I'm doing interpolation on data returned by a A/D in the form of sequential 12 bit samples packed in 16 bit values A1B1A2B2... My c program works but I'd like to make it faster using AVX2 (remaining Rocketlake and Skylake compatible). My interpolator takes 4 sequential values as inputs which are loaded as uint16 and then processed as floating point:
//channel 1 input samples - 32 bit aligned
UINT16 a3 = linedata[pos - 6] & 0x0FFF;
UINT16 a2 = linedata[pos - 4] & 0x0FFF;
UINT16 a1 = linedata[pos - 2] & 0x0FFF;
UINT16 a0 = linedata[pos] & 0x0FFF;
//channel 2 input samples
UINT16 b3 = linedata[pos - 5] & 0x0FFF;
UINT16 b2 = linedata[pos - 3] & 0x0FFF;
UINT16 b1 = linedata[pos - 1] & 0x0FFF;
UINT16 b0 = linedata[pos + 1] & 0x0FFF;
To vectorize this I run 4 pairs of AB samples at a time (which may be overlapping if the interpolated values are close), aiming to fill up 256 bit AVX registers corresponding to the 8 unique samples for the 0, 1, 2 and 3 interpolate coefficients like so:
While processing and saving was straightforward, I couldn't figure out an efficient way to unpack the 16 bit samples and then shuffle them into the vectors.
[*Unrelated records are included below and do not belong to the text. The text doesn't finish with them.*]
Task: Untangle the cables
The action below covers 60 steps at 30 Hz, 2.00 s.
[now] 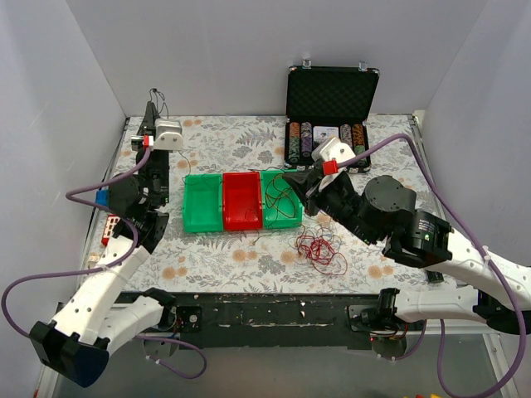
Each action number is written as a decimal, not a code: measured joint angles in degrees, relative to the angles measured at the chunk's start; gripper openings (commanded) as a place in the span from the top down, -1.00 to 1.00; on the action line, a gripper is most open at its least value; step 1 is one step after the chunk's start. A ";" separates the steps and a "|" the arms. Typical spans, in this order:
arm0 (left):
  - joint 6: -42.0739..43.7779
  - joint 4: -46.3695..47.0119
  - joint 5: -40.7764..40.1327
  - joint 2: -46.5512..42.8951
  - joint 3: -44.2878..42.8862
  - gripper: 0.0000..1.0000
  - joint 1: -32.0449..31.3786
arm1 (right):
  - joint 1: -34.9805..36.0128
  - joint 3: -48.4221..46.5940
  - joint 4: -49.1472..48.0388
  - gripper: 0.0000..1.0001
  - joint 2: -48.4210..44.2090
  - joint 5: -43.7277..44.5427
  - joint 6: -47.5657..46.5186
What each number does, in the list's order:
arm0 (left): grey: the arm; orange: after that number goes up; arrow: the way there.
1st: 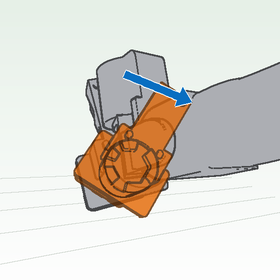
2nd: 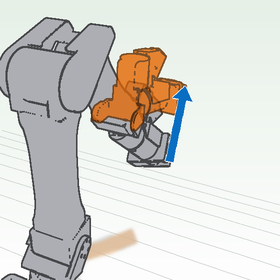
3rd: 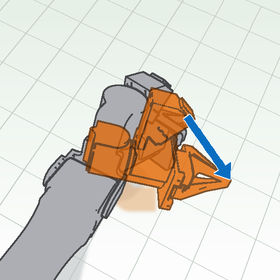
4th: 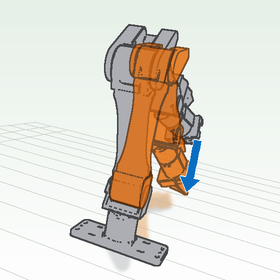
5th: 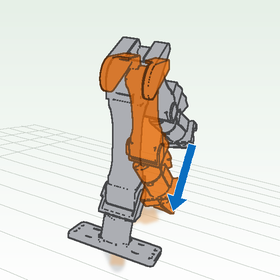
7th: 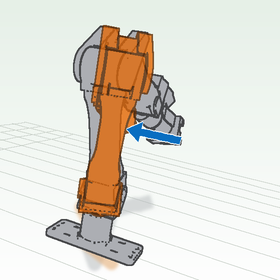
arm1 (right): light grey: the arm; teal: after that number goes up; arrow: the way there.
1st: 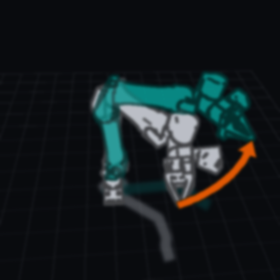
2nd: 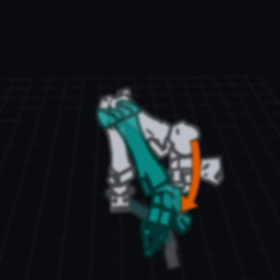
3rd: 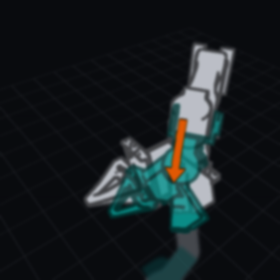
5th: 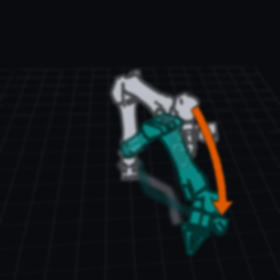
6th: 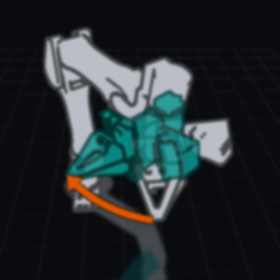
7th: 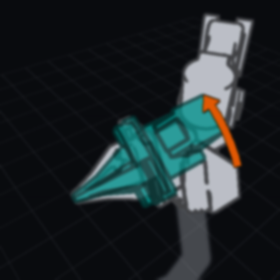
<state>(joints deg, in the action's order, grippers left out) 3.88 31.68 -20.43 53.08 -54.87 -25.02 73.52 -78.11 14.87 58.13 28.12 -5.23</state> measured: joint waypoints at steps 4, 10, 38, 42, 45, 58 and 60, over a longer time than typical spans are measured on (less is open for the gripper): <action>-3.37 -2.86 1.66 -0.68 2.25 1.00 1.05 | 0.00 0.02 -0.02 0.97 -0.26 0.00 0.55; -7.19 -9.09 4.66 -2.97 8.68 1.00 1.40 | 0.00 0.68 -0.09 0.97 -0.31 -0.02 0.79; -14.95 -16.46 15.02 31.15 10.73 1.00 10.67 | 0.00 3.32 -4.76 0.97 1.11 -3.26 3.72; -15.30 -21.53 17.73 34.42 9.86 1.00 10.64 | 0.00 3.32 -5.46 0.97 1.36 -3.23 3.72; -15.41 -24.46 19.52 35.26 9.86 1.00 10.64 | 0.00 3.32 -6.36 0.97 1.36 -3.23 3.72; -16.94 -32.28 22.95 39.50 9.66 0.27 10.67 | 0.00 3.32 -8.20 0.97 3.50 -3.17 3.74; -17.59 -34.93 23.54 39.47 8.20 -0.09 10.78 | 0.00 3.32 -8.24 0.97 3.93 -3.15 3.74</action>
<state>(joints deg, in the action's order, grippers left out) -13.72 -3.25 3.11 92.55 -46.68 -14.24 73.52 -74.78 6.63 62.06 24.97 -1.50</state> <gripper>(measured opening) 0.335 0.023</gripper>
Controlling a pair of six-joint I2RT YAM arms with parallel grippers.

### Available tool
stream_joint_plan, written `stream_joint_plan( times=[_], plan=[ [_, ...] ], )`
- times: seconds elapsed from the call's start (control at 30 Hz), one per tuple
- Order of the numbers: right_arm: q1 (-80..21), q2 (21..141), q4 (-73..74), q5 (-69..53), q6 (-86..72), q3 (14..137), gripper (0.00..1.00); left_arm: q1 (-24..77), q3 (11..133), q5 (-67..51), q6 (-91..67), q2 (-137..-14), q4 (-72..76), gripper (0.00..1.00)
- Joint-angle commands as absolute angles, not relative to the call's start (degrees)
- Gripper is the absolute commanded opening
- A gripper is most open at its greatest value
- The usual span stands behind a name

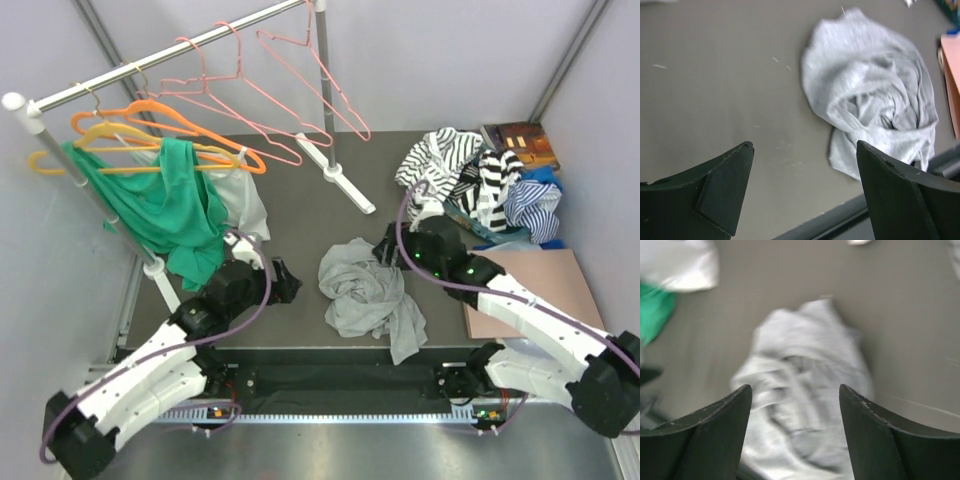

I ended up having to load them into vectors that contain 4 pairs of A/B coefficients for the same output sample and then do multiple shuffle/permute cycles to convert to the final shape:
//load all 8 coefficients for each sample pair at once
__m128i zero2 = _mm_lddqu_si128((__m128i const*)&(linedata[pos - 6]));
__m128i zero2_2 = _mm_lddqu_si128((__m128i const*)&(linedata[pos2 - 6]));
__m128i zero2_3 = _mm_lddqu_si128((__m128i const*) & (linedata[pos3 - 6]));
__m128i zero2_4 = _mm_lddqu_si128((__m128i const*) & (linedata[pos4 - 6]));
//now convert u16 to to 32 bit ints
__m256i zero3 = _mm256_cvtepu16_epi32(zero2);
__m256i zero3_2 = _mm256_cvtepu16_epi32(zero2_2);
__m256i zero3_3 = _mm256_cvtepu16_epi32(zero2_3);
__m256i zero3_4 = _mm256_cvtepu16_epi32(zero2_4);
//and off the upper 4 bits to be safe since we have 12 bit values
zero3 = _mm256_and_si256(zero3, constant_mask);
zero3_2 = _mm256_and_si256(zero3_2, constant_mask);
zero3_3 = _mm256_and_si256(zero3_3, constant_mask);
zero3_4 = _mm256_and_si256(zero3_4, constant_mask);
//convert to float32
__m256 A = _mm256_cvtepi32_ps(zero3);
__m256 B = _mm256_cvtepi32_ps(zero3_2);
__m256 C = _mm256_cvtepi32_ps(zero3_3);
__m256 D = _mm256_cvtepi32_ps(zero3_4);
//shuffle and then permute into separate vectors
__m256 tempshuffle1 = _mm256_shuffle_ps(C, A, _MM_SHUFFLE(3, 2, 3, 2));
__m256 tempshuffle2 = _mm256_shuffle_ps(D, B, _MM_SHUFFLE(3, 2, 3, 2));
__m256 temppermute1 = _mm256_permutevar8x32_ps(tempshuffle1, _mm256_set_epi32(7, 6, 3, 2, 5, 4, 1, 0));
__m256 temppermute2 = _mm256_permutevar8x32_ps(tempshuffle2, _mm256_set_epi32(7, 6, 3, 2, 5, 4, 1, 0));
__m256 zero = _mm256_shuffle_ps(temppermute2, temppermute1, _MM_SHUFFLE(3, 2, 3, 2));
__m256 two = _mm256_shuffle_ps(temppermute2, temppermute1, _MM_SHUFFLE(1, 0, 1, 0));
__m256 tempshuffle3 = _mm256_shuffle_ps(C, A, _MM_SHUFFLE(1, 0, 1, 0));
__m256 tempshuffle4 = _mm256_shuffle_ps(D, B, _MM_SHUFFLE(1, 0, 1, 0));
__m256 temppermute3 = _mm256_permutevar8x32_ps(tempshuffle3, _mm256_set_epi32(7, 6, 3, 2, 5, 4, 1, 0));
__m256 temppermute4 = _mm256_permutevar8x32_ps(tempshuffle4, _mm256_set_epi32(7, 6, 3, 2, 5, 4, 1, 0));
__m256 one = _mm256_shuffle_ps(temppermute4, temppermute3, _MM_SHUFFLE(3, 2, 3, 2));
__m256 three = _mm256_shuffle_ps(temppermute4, temppermute3, _MM_SHUFFLE(1, 0, 1, 0));
//zero, one, two and three vectors now contain values to be interpolated with from 8 independent samples (4 pairs)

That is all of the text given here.